I had this question during an interview that I wasn't able to answer, even after researching on the internet.

Which of the following can affect an artificial neural network’s ability to generalize???

  • absence of biais
  • learning bias
  • size of output layer
  • no.of examples

And please can you explain a little why? Thank you

Topic generalization neural-network

Category Data Science


My two cents:

Simple redefinition of well "generalized": it does not overfit. it does not underfit.

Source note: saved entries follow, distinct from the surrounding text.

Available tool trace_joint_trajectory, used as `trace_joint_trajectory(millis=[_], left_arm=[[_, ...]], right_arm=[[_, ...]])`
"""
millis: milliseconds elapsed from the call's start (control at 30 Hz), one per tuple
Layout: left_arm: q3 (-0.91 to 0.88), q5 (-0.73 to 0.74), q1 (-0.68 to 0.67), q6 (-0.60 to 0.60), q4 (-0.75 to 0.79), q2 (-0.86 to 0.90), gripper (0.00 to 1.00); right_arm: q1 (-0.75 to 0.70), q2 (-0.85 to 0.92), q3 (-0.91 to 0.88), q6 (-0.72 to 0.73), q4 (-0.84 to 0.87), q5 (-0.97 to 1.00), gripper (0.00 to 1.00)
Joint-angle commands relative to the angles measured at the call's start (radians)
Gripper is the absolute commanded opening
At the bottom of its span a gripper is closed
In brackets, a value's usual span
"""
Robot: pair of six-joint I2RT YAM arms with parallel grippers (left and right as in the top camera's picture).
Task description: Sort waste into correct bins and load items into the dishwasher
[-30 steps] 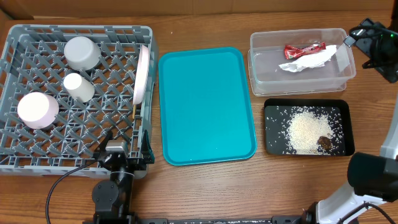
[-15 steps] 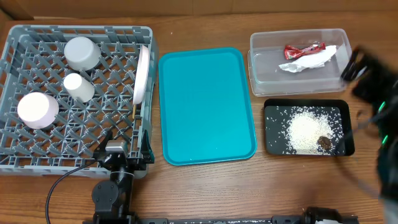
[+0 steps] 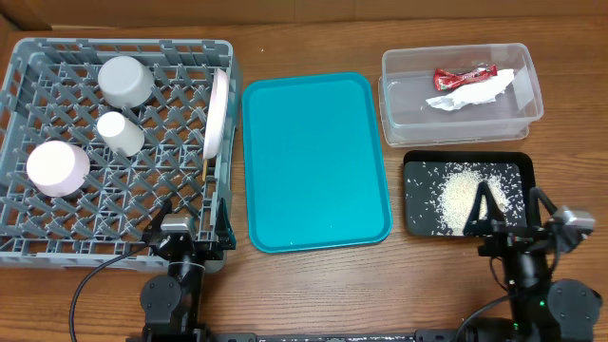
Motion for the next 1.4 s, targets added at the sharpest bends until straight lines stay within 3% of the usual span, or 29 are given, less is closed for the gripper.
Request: trace_joint_trajectory(millis=[0,200,500,600,733,1367], left_arm=[[-0.004,-0.006,0.005,-0.01,-0.002,-0.008,1.0],[-0.004,-0.006,0.005,-0.01,-0.002,-0.008,1.0],[-0.004,-0.006,0.005,-0.01,-0.002,-0.008,1.0],[-0.004,-0.006,0.005,-0.01,-0.002,-0.008,1.0],[-0.004,-0.006,0.005,-0.01,-0.002,-0.008,1.0],[-0.004,-0.006,0.005,-0.01,-0.002,-0.008,1.0]], right_arm=[[0.058,-0.041,-0.095,-0.106,0.075,-0.014,1.0],[0.076,-0.125,-0.276,-0.126,0.278,-0.018,1.0],[0.076,-0.124,-0.414,-0.127,0.493,-0.018,1.0],[0.083,-0.124,-0.412,-0.13,0.465,0.02,1.0],[0.083,-0.124,-0.412,-0.126,0.291,0.069,1.0],[0.083,-0.124,-0.411,-0.13,0.292,0.073,1.0]])
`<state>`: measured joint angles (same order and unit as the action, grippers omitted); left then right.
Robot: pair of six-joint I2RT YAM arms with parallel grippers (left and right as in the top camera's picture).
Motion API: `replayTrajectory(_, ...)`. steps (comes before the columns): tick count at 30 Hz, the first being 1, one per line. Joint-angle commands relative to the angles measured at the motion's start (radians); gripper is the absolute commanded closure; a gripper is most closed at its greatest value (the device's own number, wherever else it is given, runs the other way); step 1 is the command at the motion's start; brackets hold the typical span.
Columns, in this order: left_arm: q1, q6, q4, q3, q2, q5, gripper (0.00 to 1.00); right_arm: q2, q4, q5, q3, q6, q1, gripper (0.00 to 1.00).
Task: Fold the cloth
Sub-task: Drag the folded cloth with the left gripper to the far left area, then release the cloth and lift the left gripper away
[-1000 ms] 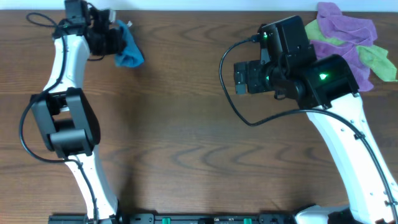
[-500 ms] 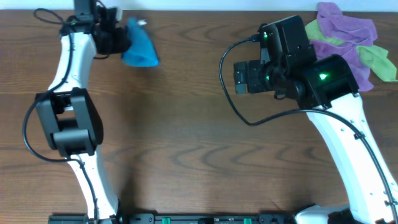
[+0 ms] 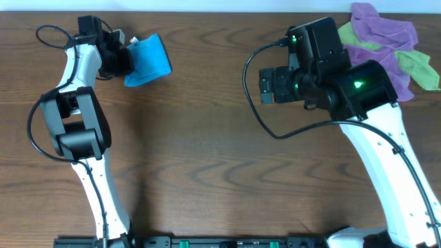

  • absence of biais: I think you meant keeping/taking-away the bias terms in your NN layers. In the case that true data-generating process does have a constant bias term which is therefore independent of all of your features, your model won't be able to cover that, you may underfit that. In the case that such constant bias term does not exist, or effectively removed by normalization, although you may argue that there is a chance that the model will fit the bias term as ZERO, getting rid of the bias (equivalently hard-setting them to ZERO) helps your overfitting problem because your model has less freedom to fit itself to the data.
  • learning bias. if it is as defined in wiki (which I doubt), then it refers to model assumptions. If you read examples in the Type section of the wiki link, they are assumptions which simplify the problem, and so your model tends to underfit the real world.
  • no.of examples. Generally more good data helps overfitting problem. With more model parameters (such as more layers), you need more good data.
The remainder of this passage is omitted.